The performances of Division and Interaction basically converge after the second cooling season due to their multi-agent configurations and small action spaces. However, the learning process of Multiplication does not seem to converge within five years due to its large action space, which needs to be explored. Moreover, the performance of Multiplication after five episodes is still inferior to that of the other two MARL controllers. Although Multiplication can theoretically realize a higher performance upper bound due to its complete optimization solution space, this low learning speed weakens its feasibility in engineering practices.

5. Conclusions and Future Work

The application of model-free reinforcement learning (RL) techniques in the control of HVAC systems has been widely studied in recent years [2]. When controlling multiple HVAC appliances, the dimensions of control signals can increase fast, which leads to an enormous action space and an unacceptable training cost if only one single RL agent is assigned with the control task. Hence, it is necessary to investigate how to address high-dimensional control problems with multiple agents. Moreover, different multi-agent reinforcement learning (MARL) mechanisms are available for this.

In this study, the measured data of a real condenser water system are adopted to establish a virtual environment in order to compare and evaluate three MARL mechanisms: Division, Multiplication, and Interaction. A static parameter analysis addresses the problem of agent mutual inference in the condenser water loop with multiple controllable appliances (cooling towers and condenser water pumps). After that, simulations are conducted to quantitatively analyze the energy-saving performance of different MARL controllers. The simulation results indicate that (1) Multiplication is not effective for high-dimensional RL-based control problems in HVAC systems due to its low learning speed and high training cost; (2) the performance of Division is close to that of the Interaction mechanism during the initial stage (10% annual energy saving compared to baseline), while Division’s neglect of agent mutual inference limits its performance upper bound; and (3) compared to the other two, Interaction is more suitable for a case problem with two agents corresponding to two types of equipment. As mentioned in Section 1.2, when the system scale increases, the state space and action space grow fast [17]. In this case, the other two mechanisms face bigger challenges, demonstrating the greater advantage of Interaction. Hence, the Interaction mechanism is more promising for multi-equipment HVAC control problems given its good performance in both short-term (10% annual energy saving compared to the baseline) and long-term scenarios (over 11% annual energy saving after convergence).
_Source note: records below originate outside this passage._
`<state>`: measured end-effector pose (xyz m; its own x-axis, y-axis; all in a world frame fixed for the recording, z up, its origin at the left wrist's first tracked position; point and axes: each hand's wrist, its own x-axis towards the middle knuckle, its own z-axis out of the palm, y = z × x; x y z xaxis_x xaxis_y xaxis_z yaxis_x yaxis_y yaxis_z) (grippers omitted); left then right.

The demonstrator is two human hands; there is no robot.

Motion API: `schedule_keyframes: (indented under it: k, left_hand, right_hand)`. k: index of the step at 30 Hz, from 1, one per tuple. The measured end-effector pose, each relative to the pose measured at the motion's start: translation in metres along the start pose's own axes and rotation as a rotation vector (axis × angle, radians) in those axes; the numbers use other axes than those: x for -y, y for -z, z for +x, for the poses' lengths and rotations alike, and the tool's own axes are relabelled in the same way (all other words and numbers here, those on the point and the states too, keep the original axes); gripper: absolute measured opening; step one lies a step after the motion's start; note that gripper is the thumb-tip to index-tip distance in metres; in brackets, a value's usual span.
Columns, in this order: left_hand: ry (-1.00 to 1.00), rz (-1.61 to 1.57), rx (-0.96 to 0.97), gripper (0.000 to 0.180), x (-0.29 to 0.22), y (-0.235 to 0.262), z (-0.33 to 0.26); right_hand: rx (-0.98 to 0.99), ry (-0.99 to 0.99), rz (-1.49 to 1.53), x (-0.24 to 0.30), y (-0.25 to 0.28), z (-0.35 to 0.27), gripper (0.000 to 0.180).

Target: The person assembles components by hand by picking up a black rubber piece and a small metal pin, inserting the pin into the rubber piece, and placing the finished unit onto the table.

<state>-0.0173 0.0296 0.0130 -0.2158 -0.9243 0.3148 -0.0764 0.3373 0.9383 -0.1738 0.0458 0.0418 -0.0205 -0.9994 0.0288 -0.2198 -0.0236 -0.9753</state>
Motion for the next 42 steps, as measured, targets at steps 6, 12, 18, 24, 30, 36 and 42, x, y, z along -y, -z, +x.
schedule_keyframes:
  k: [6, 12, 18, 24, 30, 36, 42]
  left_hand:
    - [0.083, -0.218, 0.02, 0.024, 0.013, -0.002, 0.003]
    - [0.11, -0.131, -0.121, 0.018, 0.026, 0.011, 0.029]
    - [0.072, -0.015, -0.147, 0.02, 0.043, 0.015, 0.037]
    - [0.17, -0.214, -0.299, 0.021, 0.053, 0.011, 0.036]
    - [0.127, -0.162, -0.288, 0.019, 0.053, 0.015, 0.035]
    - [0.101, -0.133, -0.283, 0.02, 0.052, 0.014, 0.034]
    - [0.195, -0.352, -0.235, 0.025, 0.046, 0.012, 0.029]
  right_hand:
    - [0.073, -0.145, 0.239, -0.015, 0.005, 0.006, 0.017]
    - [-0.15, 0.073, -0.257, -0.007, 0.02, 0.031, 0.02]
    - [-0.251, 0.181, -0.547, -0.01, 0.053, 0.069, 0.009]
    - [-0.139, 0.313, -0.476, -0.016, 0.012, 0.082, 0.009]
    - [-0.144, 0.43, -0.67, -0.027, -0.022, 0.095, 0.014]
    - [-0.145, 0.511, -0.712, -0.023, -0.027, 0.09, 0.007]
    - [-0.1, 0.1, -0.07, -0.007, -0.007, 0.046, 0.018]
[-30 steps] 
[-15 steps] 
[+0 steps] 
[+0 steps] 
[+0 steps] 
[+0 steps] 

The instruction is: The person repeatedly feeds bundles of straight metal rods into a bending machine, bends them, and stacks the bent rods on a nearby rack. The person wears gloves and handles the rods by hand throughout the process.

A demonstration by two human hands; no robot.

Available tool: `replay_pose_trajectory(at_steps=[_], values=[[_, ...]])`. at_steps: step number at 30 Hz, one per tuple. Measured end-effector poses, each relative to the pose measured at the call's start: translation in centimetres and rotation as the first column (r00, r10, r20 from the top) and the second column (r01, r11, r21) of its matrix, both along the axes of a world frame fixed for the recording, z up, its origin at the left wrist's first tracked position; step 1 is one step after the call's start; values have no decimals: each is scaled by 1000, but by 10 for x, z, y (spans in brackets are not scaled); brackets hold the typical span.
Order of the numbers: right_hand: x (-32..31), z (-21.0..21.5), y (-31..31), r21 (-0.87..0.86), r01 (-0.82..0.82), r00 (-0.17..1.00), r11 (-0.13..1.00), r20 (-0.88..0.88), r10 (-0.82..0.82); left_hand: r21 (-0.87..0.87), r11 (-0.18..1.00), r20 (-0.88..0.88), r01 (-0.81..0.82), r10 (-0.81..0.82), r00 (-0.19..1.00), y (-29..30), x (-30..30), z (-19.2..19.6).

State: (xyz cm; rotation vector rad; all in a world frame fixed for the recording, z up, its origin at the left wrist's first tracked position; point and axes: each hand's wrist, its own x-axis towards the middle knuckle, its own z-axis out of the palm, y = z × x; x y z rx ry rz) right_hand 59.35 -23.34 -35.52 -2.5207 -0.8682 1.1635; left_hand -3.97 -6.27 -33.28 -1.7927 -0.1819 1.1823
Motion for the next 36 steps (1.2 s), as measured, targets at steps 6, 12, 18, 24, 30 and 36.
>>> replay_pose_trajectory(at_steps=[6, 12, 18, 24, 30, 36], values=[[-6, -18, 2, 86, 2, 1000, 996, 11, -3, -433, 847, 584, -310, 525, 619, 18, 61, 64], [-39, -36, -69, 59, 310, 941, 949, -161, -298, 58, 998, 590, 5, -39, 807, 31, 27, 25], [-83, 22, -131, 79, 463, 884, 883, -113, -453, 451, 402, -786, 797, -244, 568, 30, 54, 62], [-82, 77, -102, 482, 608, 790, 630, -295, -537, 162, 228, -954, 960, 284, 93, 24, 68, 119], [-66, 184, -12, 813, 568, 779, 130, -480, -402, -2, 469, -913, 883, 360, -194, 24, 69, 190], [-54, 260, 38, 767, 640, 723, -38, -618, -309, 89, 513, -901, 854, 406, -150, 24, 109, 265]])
This article studies the simplest scenario of MARL in HVAC system control: only two agents are set up, and the two agents share the same state information and same optimization objective (reward); moreover, discretized states and action spaces are used rather than continuous ones. Hence, this study is more similar to a preliminary investigation and discussion about the MARL technique in HVAC system control. When more appliances, such as chillers and AHUs, are involved in the MARL control framework, potential challenges such as agents’ communication regarding observed information and agents’ competition based on game theory need to be considered and addressed [42].